This post has been updated slightly – go here to read the updated version.
I have learned the benefits of grant writing. In my career I have gotten a lot of grants, I’ve gotten at least one grant a year for the past 13 years straight (now it’s 17 years straight, 15-16)! I have to say that out loud to believe it! All together I’ve received 39 grants (17 of those 39 grants were awarded for my Environmental Project – some were repeat grants but I’m counting each year as one separate grant because I had to submit a proposal each year even though the original was accepted to show any changes AND I had to write reports at the end of each year). Thanks to all those monies I have been able to provide my students with some great learning opportunities with equipment I probably never would have gotten with building budgets.
Many of the grants I have written were rather easy to apply for. I basically just wrote about how I teach and what I teach. I was fortunate to have applied for grants that matched my teaching style. The hard ones are one that require a certain project. Grant writing is all about matching what you are doing to what they want to give money. If you’re lucky you will also be able to get what you need because some grants are very specific about what you can use their money to purchase.
If you have a great project that matches a funding source then you have to write a proposal convincing them that your project is the one they want to fund. My best project has been my Water Quality Project. The project is a work in progress and I try to improve upon it every year. What’s important is coming up with a proposal, the project doesn’t have to be perfect as long as you have ideas that are all worked out. I’m not trying to say that the idea isn’t all planned out just that it doesn’t have to be perfect.
The next thing that is key is to write many proposals. For all the grants I wrote and got there were many I wrote and didn’t get. You can’t let failure make you stop applying or stop writing proposals. It’s not easy finding a perfect match for your idea so spread it and use the feedback you get to improve upon it. Eventually you’ll find someone that wants to fund your project. Persistence is key.
People looking for grants want to read sample proposals to see what works. I’ve had my WA STEM grant proposal on my blog for people to see. In this blog I’ll share my most successful grant proposal in the link below. What people tell me about my proposals is that they appreciate how you don’t have to be a great writer or a technical writer. Sure they tell me they mean that in the best way. 🙂 I don’t think of myself as a great writer. I write plainly. The good thing is that it has worked for me in getting grants. So I hope my proposal helps.
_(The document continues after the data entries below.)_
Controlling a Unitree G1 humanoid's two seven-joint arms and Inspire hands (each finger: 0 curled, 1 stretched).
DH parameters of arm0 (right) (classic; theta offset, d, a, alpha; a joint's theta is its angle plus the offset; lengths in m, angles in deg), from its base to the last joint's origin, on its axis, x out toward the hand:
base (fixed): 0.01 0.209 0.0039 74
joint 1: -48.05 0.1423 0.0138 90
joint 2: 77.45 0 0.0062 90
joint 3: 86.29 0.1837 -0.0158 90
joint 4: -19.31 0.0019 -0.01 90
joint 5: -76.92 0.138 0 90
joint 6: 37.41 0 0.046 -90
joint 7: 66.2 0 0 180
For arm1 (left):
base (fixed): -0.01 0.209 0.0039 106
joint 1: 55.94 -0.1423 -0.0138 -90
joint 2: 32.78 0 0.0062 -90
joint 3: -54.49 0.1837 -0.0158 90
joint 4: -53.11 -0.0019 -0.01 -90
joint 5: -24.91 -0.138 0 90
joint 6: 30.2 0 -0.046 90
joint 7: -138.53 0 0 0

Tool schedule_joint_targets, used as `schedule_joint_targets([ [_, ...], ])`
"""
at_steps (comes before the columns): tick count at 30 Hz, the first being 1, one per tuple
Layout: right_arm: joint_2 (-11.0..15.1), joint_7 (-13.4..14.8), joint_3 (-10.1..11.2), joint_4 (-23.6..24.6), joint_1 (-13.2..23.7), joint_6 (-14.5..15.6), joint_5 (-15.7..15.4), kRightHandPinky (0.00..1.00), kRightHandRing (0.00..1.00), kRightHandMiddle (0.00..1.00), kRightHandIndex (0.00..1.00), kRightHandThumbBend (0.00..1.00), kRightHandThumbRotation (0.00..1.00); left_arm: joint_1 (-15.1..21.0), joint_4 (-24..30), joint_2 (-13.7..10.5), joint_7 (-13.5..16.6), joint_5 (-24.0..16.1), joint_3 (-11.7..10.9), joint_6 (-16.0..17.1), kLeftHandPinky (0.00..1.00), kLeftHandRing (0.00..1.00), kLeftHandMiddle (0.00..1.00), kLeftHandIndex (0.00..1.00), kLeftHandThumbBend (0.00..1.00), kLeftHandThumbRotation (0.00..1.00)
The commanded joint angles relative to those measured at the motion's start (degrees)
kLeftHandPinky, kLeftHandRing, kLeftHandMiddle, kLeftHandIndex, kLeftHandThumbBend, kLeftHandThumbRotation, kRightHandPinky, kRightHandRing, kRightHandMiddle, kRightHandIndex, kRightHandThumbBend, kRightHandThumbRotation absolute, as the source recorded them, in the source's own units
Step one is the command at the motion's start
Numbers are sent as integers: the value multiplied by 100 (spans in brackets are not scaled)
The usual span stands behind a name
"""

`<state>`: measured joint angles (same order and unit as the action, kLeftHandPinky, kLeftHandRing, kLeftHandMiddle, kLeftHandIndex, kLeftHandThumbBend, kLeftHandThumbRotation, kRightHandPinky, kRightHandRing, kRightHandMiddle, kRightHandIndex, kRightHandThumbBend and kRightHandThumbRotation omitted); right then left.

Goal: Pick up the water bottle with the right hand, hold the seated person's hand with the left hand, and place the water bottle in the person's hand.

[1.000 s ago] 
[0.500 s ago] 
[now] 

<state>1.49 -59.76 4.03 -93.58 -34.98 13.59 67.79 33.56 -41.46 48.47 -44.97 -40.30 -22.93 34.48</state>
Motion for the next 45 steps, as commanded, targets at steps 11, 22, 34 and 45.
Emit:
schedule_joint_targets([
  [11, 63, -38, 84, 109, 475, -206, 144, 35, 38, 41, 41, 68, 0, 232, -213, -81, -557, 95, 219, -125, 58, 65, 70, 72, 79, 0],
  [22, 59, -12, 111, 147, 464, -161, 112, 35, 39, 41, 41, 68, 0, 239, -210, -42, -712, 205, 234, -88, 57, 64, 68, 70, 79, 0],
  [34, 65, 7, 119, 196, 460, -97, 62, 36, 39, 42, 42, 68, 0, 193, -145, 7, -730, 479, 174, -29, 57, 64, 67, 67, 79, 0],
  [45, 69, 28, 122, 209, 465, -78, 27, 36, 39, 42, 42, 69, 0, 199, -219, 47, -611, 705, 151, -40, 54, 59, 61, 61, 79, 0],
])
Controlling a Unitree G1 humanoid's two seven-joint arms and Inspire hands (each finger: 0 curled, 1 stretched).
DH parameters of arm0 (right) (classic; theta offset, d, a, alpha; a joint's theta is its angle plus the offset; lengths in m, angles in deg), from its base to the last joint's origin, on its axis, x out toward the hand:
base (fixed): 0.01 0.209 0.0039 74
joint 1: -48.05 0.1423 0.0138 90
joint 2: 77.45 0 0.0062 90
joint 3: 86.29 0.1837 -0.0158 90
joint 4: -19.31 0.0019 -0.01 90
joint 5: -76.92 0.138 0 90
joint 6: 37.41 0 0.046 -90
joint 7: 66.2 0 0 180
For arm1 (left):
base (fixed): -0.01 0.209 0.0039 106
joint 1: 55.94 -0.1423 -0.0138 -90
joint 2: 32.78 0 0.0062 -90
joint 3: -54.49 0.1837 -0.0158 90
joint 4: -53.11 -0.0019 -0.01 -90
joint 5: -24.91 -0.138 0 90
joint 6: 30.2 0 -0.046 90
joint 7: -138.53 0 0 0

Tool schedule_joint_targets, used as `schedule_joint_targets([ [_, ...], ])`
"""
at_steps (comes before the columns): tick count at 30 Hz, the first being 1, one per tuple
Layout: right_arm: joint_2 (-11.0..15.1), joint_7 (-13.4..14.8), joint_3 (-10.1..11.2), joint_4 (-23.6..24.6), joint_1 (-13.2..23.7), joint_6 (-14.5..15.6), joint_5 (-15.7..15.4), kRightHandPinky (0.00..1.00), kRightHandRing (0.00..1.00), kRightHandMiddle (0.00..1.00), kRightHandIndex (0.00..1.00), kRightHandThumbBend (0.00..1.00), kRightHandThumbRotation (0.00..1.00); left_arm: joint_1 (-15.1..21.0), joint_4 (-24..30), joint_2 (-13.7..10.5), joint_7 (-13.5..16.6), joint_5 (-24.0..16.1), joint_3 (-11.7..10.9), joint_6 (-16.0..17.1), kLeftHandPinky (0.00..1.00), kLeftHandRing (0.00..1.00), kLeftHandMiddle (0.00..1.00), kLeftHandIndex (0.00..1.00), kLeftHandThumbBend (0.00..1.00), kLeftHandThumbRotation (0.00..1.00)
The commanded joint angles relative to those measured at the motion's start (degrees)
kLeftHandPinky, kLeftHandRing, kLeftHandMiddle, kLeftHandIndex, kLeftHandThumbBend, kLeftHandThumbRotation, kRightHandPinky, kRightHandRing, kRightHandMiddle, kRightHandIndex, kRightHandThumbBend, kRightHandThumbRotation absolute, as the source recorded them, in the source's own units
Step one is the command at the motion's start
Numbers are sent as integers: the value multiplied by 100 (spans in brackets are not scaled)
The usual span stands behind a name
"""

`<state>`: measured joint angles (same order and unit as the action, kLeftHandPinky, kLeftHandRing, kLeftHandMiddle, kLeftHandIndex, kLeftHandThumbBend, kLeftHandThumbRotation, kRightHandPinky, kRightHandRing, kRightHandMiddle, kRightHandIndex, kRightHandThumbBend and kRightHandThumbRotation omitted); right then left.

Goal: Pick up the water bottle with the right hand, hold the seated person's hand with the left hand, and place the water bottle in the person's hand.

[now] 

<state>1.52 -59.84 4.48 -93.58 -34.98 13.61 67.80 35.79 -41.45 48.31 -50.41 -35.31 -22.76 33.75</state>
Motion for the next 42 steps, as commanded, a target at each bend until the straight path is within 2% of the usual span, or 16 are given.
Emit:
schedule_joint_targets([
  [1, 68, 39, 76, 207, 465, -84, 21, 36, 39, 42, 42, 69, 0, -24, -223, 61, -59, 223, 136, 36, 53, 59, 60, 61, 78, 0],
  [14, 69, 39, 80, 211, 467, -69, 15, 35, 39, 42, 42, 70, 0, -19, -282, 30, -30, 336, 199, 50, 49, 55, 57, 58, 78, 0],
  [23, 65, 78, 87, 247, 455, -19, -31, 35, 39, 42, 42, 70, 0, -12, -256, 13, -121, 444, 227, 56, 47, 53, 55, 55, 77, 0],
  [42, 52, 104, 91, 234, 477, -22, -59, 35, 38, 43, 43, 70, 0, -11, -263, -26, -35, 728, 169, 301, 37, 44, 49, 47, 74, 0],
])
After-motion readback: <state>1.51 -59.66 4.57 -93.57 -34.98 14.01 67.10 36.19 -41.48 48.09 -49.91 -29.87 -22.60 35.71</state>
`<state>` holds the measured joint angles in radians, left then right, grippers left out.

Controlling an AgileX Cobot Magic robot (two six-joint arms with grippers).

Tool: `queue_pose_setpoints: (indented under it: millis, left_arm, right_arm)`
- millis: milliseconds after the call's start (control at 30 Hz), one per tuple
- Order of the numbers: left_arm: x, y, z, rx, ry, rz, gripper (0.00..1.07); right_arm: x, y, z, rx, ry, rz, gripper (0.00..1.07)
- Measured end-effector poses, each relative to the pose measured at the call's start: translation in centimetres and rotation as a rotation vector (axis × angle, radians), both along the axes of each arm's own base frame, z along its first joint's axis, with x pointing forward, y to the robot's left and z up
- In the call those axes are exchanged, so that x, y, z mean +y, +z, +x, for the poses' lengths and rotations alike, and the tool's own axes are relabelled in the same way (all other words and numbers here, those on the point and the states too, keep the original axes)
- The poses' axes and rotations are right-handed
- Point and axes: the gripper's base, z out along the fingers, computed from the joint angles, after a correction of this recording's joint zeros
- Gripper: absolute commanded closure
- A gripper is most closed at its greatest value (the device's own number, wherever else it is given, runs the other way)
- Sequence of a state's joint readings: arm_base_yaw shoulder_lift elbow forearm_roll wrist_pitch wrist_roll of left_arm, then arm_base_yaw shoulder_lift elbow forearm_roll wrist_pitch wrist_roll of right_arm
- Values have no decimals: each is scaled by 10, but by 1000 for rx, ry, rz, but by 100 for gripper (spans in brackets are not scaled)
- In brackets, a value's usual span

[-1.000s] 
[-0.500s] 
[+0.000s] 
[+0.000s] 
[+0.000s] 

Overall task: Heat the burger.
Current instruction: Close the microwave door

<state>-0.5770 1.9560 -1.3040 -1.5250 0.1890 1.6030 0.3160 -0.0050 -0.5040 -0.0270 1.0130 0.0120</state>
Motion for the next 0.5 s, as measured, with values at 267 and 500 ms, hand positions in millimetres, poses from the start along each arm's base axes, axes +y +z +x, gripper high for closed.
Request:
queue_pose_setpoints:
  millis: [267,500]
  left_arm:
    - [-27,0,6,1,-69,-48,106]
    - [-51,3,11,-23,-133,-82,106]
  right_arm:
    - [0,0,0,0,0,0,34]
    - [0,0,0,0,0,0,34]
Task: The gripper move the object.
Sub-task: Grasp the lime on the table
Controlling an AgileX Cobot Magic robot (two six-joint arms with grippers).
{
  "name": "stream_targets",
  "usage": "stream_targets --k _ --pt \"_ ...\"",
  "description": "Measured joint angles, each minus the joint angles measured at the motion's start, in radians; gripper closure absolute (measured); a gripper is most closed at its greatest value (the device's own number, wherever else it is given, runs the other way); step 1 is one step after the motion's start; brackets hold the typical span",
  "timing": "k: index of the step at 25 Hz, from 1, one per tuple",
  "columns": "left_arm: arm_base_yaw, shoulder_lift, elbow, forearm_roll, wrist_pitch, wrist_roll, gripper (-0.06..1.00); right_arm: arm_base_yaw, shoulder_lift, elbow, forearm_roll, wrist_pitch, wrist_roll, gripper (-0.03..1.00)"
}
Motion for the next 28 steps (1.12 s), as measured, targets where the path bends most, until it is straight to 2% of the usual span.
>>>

I have two versions of it as it evolved.
Here are some other grant proposals I’ve written for the Water Quality project:
Nonprofit Environmental Ed Grant Proposal
ING Unsung Heroes Application (note: Since I got the ING Unsung Heroes grant I found out that the VOYA Unsung Heroes grant is the same thing. I wrote a proposal for it and got a letter saying I’m not eligible to apply because I already got one!)
WA STEM 2012 Proposal
CenturyLink Grant Proposal (This proposal wasn’t awarded in the 1st round, it was awarded a year later! It’s worth it to submit proposals!)
Perseverance OR Obsession (My advice for writing grants.)
Perseverance AND Obsession (How both perseverance and obsession pay off for getting grants!)
[Addition 6/29/2013: I get people who ask me how to write grants to get iPads for their students. Some ask for themselves but I think you stand a much better chance of getting them for your students if your proposal is really strong in showing how it will improve student learning. Unless you find a tech grant the goal then is to come up with a project that is so cool they’ll love the project. Then show how getting some iPads for students is an essential part of your project. I always tie the iPad use into the project but not just for research. Sharing is important as I’ve seen more grants ask how you will share what you are doing and who funded it. 🙂 So having a component of your project where kids blog or share their work digitally with kids in other schools or around the world has worked for me. Just make sure iPads are NOT the main part of your budget. That will be less likely to get funded. In the end it’s great projects that students are involved and engaged in, that are innovative, that get funded – NOT proposals that ask for stuff.]